In this Help Net Security interview, Gavin Reid, CISO at HUMAN Security, talks about the latest cybersecurity threats and how attackers are becoming more sophisticated. He explains the difficulties organizations encounter in detecting fraud and malicious bots while keeping the user experience intact.
Reid also offers advice for CISOs on how to strike a balance between security and business innovation.
What are the emerging threats that keep you up at night as a CISO?
As we get more skilled at rooting out malicious behavior and stopping it, threat actors are finding new, more effective ways of hiding or persisting their capabilities. At the same time, the systems we use are increasingly more complex and integrated making attack surfaces larger and configurations harder to lock down. This has led to a booming criminal underground and in-turn needs for individuals and organizations to protect themselves.
For example, earlier this year, we identified a cluster of VPN apps available on the Google Play Store that transformed user devices into proxy nodes without their knowledge. Attackers are also hiding behind residential proxies to conduct various types of attacks – including account takeover (ATO) attacks, transaction abuse, programmatic advertising fraud, and web scraping – which makes them hard to detect and disrupt.
The increasing scale of threat operations is also a concern for me as AI and automation augment the efficiency, effectiveness and reach of cyber fraud. For context, the recently disrupted Phish ‘n’ Ships global fraud operation stole tens of millions of dollars from hundreds of thousands of consumers by phishing their payment information and selling them fake goods. They were able to do this by infecting more than 1,000 websites to stage fake product links that redirected to 121 fake web stores in Dutch, English, French and German. All the stages of this campaign were carried out by bots.
What are organizations’ most significant challenges distinguishing human interactions from bot-driven or fraudulent activities?
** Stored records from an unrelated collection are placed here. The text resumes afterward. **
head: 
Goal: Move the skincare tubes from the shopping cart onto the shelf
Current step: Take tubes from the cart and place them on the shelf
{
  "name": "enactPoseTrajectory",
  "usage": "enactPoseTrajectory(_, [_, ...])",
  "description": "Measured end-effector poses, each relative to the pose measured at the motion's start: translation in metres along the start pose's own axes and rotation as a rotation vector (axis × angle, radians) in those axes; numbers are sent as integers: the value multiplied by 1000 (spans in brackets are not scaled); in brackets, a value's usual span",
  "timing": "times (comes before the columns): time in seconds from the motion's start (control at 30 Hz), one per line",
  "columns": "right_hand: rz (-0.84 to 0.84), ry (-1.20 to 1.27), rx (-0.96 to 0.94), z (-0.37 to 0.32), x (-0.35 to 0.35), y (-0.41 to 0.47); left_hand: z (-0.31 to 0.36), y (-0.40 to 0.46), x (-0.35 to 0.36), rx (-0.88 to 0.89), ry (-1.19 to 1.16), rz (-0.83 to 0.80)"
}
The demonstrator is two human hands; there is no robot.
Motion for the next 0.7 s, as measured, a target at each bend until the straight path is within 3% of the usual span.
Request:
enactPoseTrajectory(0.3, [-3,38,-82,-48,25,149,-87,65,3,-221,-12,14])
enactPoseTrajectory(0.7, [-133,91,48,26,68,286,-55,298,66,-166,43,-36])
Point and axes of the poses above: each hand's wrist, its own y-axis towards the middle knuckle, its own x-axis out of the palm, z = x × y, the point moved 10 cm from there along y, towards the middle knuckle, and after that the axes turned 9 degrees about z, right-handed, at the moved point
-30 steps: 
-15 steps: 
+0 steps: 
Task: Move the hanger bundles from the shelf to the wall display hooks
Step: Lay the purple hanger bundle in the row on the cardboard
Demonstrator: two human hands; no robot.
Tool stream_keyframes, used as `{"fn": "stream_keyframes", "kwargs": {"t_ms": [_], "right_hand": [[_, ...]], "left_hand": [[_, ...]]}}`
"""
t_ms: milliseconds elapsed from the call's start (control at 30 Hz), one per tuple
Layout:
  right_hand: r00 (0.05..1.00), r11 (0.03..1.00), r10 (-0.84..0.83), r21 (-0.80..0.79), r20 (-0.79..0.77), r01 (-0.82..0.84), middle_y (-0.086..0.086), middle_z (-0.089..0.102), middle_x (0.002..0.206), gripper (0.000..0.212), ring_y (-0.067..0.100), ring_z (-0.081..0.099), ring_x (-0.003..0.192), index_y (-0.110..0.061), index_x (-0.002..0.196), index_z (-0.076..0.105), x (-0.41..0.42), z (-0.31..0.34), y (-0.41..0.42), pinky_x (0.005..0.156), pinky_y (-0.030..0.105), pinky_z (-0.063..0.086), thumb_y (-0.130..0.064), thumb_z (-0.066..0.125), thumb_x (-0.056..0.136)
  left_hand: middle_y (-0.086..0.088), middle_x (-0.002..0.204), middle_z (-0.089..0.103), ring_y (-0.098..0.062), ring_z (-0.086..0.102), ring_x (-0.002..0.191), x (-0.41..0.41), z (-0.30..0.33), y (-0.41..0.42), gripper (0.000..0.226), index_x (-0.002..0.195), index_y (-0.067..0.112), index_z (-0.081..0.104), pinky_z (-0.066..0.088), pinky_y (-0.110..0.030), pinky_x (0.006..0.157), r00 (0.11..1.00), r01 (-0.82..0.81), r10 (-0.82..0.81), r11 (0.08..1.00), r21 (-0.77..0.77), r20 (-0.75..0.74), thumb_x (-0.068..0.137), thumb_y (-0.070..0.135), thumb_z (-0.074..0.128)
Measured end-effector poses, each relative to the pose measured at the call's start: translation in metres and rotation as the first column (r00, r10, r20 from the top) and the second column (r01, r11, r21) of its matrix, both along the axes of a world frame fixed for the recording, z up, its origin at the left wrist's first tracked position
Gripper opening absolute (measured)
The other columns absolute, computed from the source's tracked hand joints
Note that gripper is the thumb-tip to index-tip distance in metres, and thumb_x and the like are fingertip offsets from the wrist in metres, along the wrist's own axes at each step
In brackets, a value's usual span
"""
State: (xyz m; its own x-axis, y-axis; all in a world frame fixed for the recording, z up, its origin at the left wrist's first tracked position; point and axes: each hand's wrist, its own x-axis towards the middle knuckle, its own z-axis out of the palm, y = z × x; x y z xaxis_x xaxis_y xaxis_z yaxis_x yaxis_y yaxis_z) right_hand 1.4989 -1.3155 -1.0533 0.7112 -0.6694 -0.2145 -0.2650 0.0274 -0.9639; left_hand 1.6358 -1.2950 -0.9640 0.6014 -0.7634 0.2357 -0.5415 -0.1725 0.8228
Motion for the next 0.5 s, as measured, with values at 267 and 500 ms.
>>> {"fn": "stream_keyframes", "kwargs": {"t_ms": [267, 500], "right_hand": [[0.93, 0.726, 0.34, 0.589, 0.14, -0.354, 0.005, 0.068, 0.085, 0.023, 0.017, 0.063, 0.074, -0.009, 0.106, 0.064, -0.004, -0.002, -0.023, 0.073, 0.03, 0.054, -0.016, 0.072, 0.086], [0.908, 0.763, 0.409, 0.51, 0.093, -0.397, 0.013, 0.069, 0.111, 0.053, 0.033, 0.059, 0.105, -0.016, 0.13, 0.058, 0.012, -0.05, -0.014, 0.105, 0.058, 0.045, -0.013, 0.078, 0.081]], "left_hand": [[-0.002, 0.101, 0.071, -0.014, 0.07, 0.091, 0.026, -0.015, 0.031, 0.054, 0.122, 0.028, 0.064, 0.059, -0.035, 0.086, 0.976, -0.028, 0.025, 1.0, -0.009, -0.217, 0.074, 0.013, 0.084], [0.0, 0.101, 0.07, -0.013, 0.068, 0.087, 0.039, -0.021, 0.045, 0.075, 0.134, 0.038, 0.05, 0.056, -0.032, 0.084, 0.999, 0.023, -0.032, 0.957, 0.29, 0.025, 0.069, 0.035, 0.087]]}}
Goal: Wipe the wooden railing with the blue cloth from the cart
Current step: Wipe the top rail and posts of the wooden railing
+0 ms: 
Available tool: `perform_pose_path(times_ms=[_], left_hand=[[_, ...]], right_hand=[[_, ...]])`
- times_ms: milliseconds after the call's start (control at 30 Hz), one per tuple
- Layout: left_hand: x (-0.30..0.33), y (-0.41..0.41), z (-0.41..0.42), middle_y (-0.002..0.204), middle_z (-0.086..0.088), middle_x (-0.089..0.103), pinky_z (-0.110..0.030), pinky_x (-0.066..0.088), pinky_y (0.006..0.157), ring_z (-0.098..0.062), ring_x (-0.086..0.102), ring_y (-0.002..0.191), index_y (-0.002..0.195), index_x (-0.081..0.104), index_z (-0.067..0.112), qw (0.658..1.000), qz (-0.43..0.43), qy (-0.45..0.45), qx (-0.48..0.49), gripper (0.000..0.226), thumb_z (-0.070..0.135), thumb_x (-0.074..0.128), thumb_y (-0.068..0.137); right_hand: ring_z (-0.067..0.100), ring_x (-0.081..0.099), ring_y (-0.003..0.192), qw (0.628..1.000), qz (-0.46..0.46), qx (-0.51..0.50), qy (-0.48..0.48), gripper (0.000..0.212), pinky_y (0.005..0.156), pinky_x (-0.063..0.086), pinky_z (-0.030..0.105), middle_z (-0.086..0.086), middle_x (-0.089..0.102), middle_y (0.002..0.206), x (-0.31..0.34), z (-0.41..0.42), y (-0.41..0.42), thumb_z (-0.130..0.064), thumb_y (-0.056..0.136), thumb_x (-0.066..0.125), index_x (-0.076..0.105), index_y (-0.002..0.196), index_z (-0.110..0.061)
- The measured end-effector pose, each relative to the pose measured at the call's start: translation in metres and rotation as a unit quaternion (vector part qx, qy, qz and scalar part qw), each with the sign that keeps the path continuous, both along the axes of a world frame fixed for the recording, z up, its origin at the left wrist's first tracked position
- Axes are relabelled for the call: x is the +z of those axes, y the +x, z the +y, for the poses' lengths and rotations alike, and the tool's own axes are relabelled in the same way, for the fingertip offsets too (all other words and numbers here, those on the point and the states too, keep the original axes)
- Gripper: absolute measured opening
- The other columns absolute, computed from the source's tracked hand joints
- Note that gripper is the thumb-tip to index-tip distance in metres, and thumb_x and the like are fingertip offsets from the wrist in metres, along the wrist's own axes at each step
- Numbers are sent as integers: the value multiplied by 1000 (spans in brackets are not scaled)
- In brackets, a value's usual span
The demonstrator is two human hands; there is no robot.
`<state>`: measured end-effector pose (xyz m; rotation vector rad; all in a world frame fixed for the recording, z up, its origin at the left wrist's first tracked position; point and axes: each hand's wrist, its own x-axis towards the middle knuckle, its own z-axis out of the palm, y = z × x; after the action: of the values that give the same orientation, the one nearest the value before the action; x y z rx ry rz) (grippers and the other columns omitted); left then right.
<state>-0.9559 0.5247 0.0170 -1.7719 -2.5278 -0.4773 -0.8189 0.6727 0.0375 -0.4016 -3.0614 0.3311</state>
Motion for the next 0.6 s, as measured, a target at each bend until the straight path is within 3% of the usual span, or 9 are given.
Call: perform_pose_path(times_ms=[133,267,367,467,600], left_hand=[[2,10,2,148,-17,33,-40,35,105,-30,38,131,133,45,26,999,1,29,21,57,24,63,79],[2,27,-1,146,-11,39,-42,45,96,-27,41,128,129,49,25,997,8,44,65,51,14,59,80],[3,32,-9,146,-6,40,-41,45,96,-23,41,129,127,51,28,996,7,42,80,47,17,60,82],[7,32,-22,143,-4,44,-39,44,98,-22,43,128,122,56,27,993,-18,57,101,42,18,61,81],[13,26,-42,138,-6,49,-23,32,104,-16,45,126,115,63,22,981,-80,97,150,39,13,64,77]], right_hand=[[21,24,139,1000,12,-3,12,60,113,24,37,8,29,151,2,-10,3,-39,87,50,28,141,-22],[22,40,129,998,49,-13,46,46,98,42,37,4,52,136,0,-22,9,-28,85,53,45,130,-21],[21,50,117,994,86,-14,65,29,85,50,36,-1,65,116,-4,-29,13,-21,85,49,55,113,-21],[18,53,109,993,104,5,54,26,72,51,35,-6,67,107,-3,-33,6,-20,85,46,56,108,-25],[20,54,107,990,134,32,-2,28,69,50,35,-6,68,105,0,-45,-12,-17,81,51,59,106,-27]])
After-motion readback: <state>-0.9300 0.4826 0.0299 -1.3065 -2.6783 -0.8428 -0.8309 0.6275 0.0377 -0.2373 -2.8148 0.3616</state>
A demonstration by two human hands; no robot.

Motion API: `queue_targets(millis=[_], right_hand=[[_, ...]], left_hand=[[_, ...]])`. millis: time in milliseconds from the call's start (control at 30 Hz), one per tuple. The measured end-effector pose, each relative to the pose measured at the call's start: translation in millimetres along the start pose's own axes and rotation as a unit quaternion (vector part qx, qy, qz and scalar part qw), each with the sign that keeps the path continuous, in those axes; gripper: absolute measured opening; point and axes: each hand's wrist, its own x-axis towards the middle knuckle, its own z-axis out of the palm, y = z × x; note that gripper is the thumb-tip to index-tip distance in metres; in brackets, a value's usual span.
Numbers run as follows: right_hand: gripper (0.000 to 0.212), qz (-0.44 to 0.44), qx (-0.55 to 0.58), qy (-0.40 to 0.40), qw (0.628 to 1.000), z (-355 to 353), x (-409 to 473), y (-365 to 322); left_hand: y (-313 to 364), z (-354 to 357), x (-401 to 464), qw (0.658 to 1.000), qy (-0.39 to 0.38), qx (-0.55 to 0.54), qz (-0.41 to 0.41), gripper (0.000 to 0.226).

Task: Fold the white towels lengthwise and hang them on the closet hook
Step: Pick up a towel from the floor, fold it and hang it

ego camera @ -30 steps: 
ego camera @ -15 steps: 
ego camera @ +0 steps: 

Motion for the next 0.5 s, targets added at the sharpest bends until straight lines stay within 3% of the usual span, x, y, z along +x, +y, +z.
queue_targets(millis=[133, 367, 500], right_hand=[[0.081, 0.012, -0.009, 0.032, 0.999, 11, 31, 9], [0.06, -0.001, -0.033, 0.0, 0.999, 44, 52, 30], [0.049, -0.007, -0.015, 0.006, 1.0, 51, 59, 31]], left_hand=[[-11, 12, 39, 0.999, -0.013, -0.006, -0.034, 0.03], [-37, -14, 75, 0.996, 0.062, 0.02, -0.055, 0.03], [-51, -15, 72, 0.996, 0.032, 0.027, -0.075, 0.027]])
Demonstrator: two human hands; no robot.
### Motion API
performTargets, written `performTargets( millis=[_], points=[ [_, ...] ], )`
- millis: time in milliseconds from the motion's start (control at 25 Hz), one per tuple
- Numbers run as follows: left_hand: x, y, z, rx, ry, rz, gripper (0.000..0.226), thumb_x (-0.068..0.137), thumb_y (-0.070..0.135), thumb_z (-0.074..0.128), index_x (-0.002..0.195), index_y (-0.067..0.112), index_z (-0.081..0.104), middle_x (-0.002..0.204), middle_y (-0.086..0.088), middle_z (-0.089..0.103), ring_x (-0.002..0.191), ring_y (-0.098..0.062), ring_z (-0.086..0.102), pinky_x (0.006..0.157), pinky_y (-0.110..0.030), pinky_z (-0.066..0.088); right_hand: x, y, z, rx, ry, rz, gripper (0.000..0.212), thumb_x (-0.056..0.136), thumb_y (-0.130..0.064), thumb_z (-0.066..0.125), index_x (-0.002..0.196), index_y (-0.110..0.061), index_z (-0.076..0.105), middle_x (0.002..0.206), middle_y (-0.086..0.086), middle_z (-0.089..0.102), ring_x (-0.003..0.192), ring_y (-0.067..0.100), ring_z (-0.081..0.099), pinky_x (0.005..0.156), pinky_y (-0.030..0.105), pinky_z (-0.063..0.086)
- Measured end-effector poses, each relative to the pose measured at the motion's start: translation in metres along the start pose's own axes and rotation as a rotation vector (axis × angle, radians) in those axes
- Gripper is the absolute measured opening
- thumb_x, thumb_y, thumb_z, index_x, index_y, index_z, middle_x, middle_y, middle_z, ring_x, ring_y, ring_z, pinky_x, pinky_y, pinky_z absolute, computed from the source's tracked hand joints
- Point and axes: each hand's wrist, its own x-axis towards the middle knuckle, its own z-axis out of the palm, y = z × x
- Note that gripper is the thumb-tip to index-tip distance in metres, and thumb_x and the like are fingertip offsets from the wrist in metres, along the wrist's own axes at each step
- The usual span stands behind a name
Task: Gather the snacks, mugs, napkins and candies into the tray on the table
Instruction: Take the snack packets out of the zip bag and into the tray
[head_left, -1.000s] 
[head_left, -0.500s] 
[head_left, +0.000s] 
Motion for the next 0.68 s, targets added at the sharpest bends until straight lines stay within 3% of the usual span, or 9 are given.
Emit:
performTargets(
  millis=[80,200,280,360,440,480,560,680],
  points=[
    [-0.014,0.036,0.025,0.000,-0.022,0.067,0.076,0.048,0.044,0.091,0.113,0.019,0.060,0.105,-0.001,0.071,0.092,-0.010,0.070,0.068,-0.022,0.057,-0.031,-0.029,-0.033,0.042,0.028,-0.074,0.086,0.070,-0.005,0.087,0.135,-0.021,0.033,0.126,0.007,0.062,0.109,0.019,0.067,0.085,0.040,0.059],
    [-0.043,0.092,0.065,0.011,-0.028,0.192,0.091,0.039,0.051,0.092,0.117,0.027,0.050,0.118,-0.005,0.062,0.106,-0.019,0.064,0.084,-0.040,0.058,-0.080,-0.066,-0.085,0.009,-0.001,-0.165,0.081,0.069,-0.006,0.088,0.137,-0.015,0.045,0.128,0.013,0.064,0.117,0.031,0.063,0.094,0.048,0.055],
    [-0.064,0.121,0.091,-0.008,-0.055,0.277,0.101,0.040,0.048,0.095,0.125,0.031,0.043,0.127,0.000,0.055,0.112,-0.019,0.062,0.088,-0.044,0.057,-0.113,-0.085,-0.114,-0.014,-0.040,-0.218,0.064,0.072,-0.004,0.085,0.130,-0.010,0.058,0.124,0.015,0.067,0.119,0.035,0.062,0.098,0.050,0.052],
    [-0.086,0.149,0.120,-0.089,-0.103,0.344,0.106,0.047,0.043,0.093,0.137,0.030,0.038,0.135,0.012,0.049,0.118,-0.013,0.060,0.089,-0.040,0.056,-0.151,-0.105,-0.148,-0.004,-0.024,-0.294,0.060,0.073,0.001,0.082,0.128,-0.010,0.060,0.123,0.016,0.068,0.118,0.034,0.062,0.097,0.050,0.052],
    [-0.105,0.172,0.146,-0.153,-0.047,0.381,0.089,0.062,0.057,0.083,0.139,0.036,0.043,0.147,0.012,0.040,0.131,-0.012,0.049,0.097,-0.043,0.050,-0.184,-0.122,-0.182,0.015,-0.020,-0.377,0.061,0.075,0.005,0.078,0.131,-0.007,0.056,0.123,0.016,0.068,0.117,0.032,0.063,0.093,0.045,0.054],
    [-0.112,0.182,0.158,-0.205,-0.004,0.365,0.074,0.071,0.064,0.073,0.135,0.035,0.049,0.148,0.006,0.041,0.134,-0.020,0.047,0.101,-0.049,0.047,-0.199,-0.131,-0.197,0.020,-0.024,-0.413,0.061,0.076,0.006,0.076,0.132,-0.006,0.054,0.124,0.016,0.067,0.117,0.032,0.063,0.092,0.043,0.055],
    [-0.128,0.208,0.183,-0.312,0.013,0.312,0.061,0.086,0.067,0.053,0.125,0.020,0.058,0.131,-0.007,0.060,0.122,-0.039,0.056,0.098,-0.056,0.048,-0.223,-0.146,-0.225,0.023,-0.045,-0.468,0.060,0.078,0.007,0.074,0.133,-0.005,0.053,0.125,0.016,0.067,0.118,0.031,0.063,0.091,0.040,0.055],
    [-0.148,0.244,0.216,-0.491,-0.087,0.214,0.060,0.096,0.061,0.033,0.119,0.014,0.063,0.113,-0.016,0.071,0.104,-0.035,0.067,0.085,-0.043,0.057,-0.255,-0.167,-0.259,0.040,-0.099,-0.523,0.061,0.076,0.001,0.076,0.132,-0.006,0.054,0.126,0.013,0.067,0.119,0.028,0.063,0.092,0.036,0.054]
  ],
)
Not all bots are bad – Some bots are good and enhance the user journey through chatbots, search engine web crawlers, or bots that test and monitor website performance. Unfortunately, the majority of bots are misused for business, and they can generate over 50% of the traffic to a company’s website.
The need to distinguish between the two makes it a complex matter for website owners to accurately detect and mitigate bad bots, without impeding the good ones that enhance the user experience.
Bot detection works by recognizing markers of bad bots, including requests originating from malicious domains and patterns of behavior exhibited. Establishing a baseline of normal human web activity and recognizing anomalous behavior from incoming traffic is at the core of effective bot detection.
Some key characteristics of malicious bots include quickly viewing massive volumes of pages, sessions that are much shorter or much longer than what is usual, jumping directly to interior HTML pages without following standard user access patterns, traffic that imperfectly models human behavior, traffic that persists over long periods, and unusual customer activity like surges in login failures, password resets, failed transactions, or new account creation.
What are the key industries or sectors most vulnerable to inauthentic digital activity?
Unsurprisingly, for businesses focused on managing users’ money, account takeover and carding attacks are common in the financial industry. In these instances, cybercriminals try to break into accounts and steal information from the payments page. As such, the financial industry has been an early adopter of cybersecurity protocols and tools to ensure a fully comprehensive and well-funded security program, while the travel and hospitality industries have not yet made that pivot in the same way.
It should also come as no surprise that retail is the most targeted industry, with tens of trillions of transactions happening quarterly and hundreds of billions of dollars in consumer spending. We can see spikes in bot activities on our platform that are tied to specific days and events, like major sales, and holidays like Christmas, Cyber Monday and Black Friday, where we see the purchasing activity rise dramatically.
In the streaming and media, we see that free trials are still common to entice users to join the services without upfront payment, which creates a favorable environment for fake account creation ultimately never paying the bill. Another rising threat for the media and streaming industries is content scraping as bot-gathered intelligence poses greater and greater risks in the age of AI.
What KPIs should CISOs use to evaluate the effectiveness of fraud detection and prevention solutions?
- Detection efficacy: How successful was the platform or tool detecting known events?
- User impact: How did the platform or tool reduce user friction for real users?
- Bot/miscreant impact: How successful was the platform or tool in blocking or introducing friction for bad bots?
- Context usefulness: How often was the platform or tool used to successfully understand an event?
What advice would you offer to large organizations looking to balance compliance with security innovation?
A good CISO makes balanced risk decisions. A bad CISO gets in the way of helping the company innovate. The combination of industry best practices and regulation forcing the adoption of robust security tooling and methodology pushes companies to create a strong baseline to build in effective protections.
However, CISOs must evaluate carefully what assets they choose to put maximum security measures behind. If you argue that everything needs that high level of security, you become the CISO who cried wolf— and no one will believe you.
Instead, CISOs must identify the business drivers and — the applications and data sources that are crucial to the business—and prioritize protecting those assets. While this may produce more risk by leaving other assets less protected, this philosophy ensures CISOs can balance effectiveness with safety.